[Data supplied]:
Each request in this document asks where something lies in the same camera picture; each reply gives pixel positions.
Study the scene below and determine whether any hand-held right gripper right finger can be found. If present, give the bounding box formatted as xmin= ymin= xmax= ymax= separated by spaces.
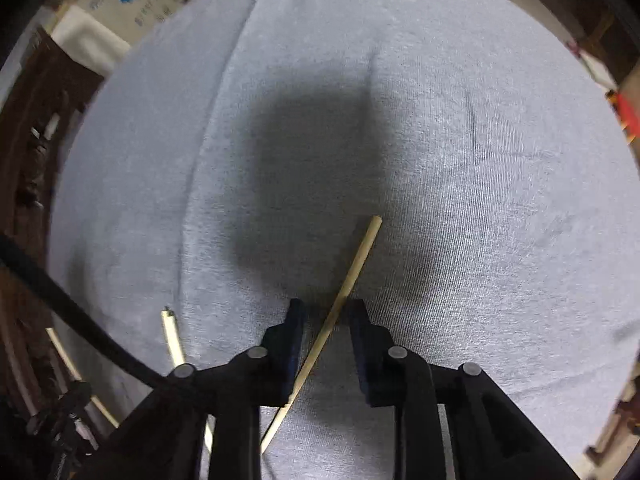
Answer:
xmin=348 ymin=299 xmax=581 ymax=480

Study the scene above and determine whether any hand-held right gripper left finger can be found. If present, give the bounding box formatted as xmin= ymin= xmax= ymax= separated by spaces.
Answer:
xmin=75 ymin=298 xmax=307 ymax=480

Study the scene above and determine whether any wooden chopstick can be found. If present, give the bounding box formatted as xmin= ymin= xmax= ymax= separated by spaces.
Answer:
xmin=160 ymin=307 xmax=216 ymax=453
xmin=260 ymin=215 xmax=384 ymax=455

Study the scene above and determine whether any grey tablecloth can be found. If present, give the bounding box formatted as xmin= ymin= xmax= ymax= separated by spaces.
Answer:
xmin=47 ymin=0 xmax=640 ymax=480

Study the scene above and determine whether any carved dark wooden table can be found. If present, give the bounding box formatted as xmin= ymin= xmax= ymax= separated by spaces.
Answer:
xmin=0 ymin=25 xmax=108 ymax=321

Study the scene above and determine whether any red plastic stool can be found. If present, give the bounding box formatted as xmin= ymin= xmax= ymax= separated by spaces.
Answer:
xmin=605 ymin=89 xmax=640 ymax=143

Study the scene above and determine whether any white stool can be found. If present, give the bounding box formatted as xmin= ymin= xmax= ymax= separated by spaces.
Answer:
xmin=567 ymin=35 xmax=618 ymax=86

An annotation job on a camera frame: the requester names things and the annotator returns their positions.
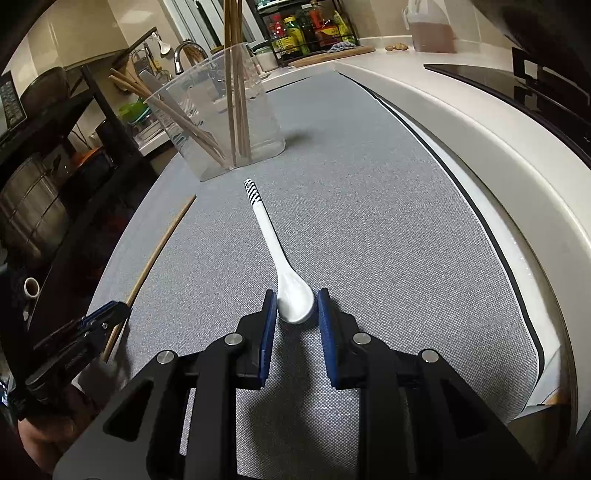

[Assigned task]:
Tell me how many lines of the data hold the word "wooden", giving only the number.

[Response]:
2